◆ **Dataset entries**:
━━━━━━━━━━━━━━━━━━━━

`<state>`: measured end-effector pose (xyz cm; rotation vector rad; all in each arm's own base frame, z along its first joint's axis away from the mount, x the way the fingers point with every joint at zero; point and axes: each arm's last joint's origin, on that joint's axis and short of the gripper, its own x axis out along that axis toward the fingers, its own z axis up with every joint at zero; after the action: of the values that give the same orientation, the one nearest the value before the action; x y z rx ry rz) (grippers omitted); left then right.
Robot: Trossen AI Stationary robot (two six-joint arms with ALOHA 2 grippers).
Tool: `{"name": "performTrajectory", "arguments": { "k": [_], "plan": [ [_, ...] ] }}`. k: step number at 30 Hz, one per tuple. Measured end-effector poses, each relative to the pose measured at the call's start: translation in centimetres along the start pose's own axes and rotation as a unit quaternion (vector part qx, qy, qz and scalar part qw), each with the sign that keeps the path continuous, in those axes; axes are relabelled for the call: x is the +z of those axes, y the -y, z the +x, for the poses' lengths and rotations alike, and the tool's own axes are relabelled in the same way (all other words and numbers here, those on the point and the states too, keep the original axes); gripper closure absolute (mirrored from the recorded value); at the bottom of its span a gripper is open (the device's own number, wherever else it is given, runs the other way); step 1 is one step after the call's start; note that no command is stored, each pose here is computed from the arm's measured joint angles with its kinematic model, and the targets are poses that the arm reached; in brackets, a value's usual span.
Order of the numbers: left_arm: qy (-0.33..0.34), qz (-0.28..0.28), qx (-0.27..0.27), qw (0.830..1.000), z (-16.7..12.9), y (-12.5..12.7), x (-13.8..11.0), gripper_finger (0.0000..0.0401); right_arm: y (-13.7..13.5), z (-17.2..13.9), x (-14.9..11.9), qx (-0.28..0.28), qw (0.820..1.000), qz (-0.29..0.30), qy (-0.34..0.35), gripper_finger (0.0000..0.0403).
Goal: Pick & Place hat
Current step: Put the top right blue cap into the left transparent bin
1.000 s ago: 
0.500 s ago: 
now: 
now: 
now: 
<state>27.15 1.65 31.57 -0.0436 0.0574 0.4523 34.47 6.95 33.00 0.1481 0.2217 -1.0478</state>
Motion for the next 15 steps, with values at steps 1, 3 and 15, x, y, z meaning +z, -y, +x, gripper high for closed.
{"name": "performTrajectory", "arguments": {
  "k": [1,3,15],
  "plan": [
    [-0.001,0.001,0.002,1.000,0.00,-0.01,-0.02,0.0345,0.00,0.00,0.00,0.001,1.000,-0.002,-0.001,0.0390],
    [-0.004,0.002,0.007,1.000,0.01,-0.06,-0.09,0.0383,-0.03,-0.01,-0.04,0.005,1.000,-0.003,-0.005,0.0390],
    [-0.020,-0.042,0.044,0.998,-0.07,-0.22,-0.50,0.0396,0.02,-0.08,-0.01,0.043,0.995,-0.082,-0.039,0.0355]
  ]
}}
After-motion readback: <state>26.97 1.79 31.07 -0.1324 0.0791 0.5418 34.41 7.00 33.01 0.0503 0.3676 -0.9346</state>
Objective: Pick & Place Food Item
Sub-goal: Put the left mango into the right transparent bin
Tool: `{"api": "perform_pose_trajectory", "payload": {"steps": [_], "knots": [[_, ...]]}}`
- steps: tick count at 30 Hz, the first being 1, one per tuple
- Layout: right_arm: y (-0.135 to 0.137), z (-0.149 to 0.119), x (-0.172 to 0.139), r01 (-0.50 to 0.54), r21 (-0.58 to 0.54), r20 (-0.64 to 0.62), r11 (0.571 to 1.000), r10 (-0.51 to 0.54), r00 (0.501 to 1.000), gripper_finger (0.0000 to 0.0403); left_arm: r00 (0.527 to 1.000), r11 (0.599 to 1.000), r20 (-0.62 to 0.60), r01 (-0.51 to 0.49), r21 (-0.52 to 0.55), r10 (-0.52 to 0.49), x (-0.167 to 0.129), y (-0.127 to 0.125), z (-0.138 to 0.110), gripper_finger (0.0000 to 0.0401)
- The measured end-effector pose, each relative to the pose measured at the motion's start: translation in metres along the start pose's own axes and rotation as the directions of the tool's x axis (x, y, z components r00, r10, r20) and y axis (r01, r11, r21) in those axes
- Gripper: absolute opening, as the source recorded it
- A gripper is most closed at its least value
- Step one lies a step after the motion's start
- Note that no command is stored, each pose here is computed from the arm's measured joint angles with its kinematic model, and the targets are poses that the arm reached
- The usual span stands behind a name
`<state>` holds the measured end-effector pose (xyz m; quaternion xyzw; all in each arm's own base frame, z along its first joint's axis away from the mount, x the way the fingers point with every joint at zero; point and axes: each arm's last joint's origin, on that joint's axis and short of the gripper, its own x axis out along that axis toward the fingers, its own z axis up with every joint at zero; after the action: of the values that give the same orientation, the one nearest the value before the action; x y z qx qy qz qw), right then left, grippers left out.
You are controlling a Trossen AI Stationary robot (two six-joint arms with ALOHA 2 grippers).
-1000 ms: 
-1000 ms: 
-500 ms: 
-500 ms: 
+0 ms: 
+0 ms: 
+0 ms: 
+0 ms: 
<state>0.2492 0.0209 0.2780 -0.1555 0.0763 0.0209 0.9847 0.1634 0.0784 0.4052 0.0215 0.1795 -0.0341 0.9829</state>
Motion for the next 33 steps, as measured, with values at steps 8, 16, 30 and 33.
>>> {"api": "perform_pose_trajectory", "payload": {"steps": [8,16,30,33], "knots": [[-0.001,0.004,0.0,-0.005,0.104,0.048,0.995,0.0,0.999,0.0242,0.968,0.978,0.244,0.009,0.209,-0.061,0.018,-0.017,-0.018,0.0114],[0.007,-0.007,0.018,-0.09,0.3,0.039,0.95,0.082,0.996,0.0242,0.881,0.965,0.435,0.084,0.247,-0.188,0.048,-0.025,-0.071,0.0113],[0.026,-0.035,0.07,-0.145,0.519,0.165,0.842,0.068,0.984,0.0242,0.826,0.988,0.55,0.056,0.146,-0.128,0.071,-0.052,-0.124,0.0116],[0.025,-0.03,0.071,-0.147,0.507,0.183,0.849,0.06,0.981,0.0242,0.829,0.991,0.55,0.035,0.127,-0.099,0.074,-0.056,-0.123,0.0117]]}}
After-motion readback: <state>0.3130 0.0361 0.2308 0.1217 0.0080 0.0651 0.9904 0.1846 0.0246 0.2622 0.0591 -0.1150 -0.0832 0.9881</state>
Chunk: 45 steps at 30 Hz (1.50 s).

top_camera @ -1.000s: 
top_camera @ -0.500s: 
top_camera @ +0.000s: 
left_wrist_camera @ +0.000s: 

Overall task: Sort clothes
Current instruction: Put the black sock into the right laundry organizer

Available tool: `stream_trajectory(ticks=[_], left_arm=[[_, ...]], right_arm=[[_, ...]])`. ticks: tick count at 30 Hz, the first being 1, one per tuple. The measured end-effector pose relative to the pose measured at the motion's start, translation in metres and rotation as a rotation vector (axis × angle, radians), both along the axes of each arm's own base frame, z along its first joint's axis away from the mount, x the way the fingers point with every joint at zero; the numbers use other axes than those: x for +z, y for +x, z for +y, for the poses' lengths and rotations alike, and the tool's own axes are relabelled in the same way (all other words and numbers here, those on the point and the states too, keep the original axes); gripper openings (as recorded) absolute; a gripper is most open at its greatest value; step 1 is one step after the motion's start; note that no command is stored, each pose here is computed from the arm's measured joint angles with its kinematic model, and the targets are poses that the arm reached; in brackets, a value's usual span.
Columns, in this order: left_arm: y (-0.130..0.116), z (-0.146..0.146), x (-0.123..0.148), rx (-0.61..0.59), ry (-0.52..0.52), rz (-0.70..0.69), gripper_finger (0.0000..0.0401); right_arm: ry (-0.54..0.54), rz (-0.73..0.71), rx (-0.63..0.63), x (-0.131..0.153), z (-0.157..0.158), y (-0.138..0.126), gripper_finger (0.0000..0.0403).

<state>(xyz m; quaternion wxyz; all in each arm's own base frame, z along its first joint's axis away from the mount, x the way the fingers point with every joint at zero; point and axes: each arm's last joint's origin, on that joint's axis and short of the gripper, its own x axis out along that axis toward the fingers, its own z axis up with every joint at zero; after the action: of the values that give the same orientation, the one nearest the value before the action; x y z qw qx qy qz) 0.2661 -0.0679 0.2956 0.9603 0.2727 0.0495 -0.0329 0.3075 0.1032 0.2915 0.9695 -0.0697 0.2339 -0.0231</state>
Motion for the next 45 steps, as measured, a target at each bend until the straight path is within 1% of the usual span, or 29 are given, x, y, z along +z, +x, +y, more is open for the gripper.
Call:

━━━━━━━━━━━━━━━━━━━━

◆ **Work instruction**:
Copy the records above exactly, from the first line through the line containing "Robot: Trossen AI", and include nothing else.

◆ **Solution for this task**:
`<state>`: measured end-effector pose (xyz cm; rotation vector rad; all in each arm's own base frame, z along its first joint's axis away from the mount, x the way the fingers point with every joint at zero; point and axes: each arm's last joint's origin, on that joint's axis and short of the gripper, its own x axis out along that axis toward the fingers, its own z axis up with every joint at zero; after the action: of the values that give the same orientation, the one nearest the value before the action; x y z rx ry rz) (grippers omitted); left then right.
Robot: Trossen AI Stationary robot (two six-joint arms with ALOHA 2 grippers).

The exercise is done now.